“I have never been young,” he answered, eating his devilled kidney with a silent pathos of perseverance—“never.”
“And I shall never be old, or, at any rate, feel old. It can't be done. I'm sixty-four, and look it, but I can't cease to revel in details, take an interest in people, and regard life as my half-opened oyster. It is a pity one can't go on living till one is two or three hundred or so. There is so much to see and know. Our existence in the world is like a day at the Stores. We have to go away before we have been into a quarter of the different departments.”
“I don't find life at all like that. I have seen all the departments till I am sick of them. But perhaps you never come to London?”
“Every year for three months to see my friends.
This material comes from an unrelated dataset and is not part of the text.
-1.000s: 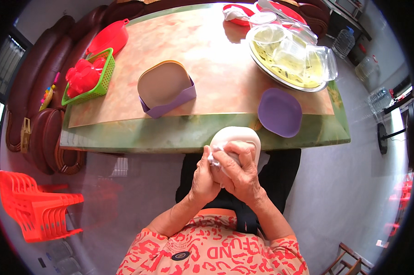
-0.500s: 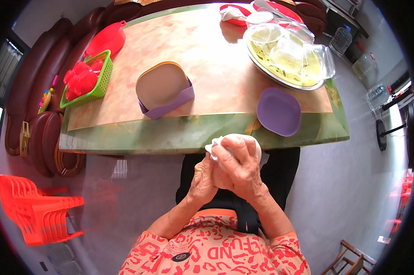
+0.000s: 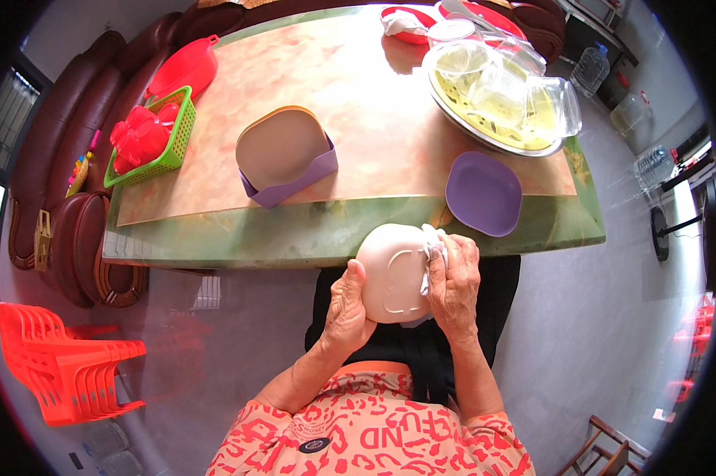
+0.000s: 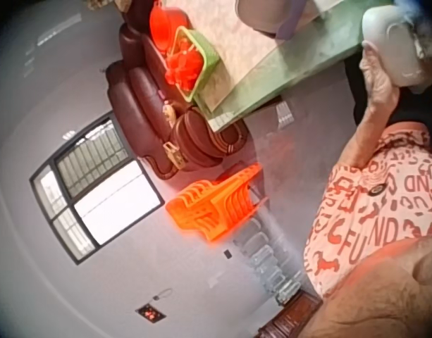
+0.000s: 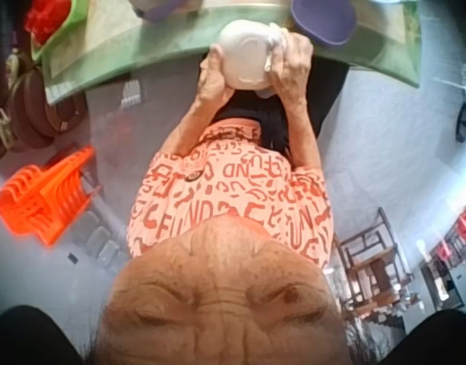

I stay at an hotel. It is a most delightful time.”
Her tone was warm with pleasant memories. Claude felt himself more and more surprised.
“You enjoy the country, and London?” he said.
“I enjoy everything,” said Miss Haddon. “And surely most people do.”
“None of the people I know seem to enjoy anything very much. They try everything, of course. That is one's duty.”
“Then the latest literature really reflects life, I imagine,” Miss Haddon said. “If what you say is true, everything includes the sins as well as the virtues. I have often wondered whether the books that I have thought utterly and absurdly false could possibly be the outcome of facts.”
“Such as what books?”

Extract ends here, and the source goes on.